■ PROBLEM TO WORK ON: Only the lines from the one containing "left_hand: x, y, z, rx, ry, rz" to the end of the listing below are wanted, repeated exactly.
-- DATA BELOW follows --
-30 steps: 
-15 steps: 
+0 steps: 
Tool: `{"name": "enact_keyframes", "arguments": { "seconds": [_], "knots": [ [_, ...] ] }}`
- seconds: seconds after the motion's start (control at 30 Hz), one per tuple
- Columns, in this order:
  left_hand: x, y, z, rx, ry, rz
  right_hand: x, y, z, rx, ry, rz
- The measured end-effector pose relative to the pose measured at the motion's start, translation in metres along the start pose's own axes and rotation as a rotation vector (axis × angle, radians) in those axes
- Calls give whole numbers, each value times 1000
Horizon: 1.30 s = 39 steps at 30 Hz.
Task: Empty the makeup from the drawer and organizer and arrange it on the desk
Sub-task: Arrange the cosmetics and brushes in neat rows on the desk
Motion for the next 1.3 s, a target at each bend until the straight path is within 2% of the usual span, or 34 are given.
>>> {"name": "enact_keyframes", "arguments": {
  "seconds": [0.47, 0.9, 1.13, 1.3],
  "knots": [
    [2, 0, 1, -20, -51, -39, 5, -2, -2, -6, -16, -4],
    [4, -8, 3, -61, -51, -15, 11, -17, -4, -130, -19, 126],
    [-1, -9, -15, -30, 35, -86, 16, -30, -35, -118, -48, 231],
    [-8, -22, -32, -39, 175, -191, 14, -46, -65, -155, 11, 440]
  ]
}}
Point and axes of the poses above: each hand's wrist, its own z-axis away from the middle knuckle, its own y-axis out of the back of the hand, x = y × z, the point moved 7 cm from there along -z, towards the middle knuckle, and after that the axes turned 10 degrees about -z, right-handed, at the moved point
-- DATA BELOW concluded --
■ REPLY:
  left_hand: x, y, z, rx, ry, rz
  right_hand: x, y, z, rx, ry, rz
- The measured end-effector pose relative to the pose measured at the motion's start, translation in metres along the start pose's own axes and rotation as a rotation vector (axis × angle, radians) in those axes
- Calls give whole numbers, each value times 1000
Horizon: 1.30 s = 39 steps at 30 Hz.
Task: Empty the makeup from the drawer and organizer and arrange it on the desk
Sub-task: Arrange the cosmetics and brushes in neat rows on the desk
Motion for the next 1.3 s, a target at each bend until the straight path is within 2% of the usual span, or 34 are given.
>>> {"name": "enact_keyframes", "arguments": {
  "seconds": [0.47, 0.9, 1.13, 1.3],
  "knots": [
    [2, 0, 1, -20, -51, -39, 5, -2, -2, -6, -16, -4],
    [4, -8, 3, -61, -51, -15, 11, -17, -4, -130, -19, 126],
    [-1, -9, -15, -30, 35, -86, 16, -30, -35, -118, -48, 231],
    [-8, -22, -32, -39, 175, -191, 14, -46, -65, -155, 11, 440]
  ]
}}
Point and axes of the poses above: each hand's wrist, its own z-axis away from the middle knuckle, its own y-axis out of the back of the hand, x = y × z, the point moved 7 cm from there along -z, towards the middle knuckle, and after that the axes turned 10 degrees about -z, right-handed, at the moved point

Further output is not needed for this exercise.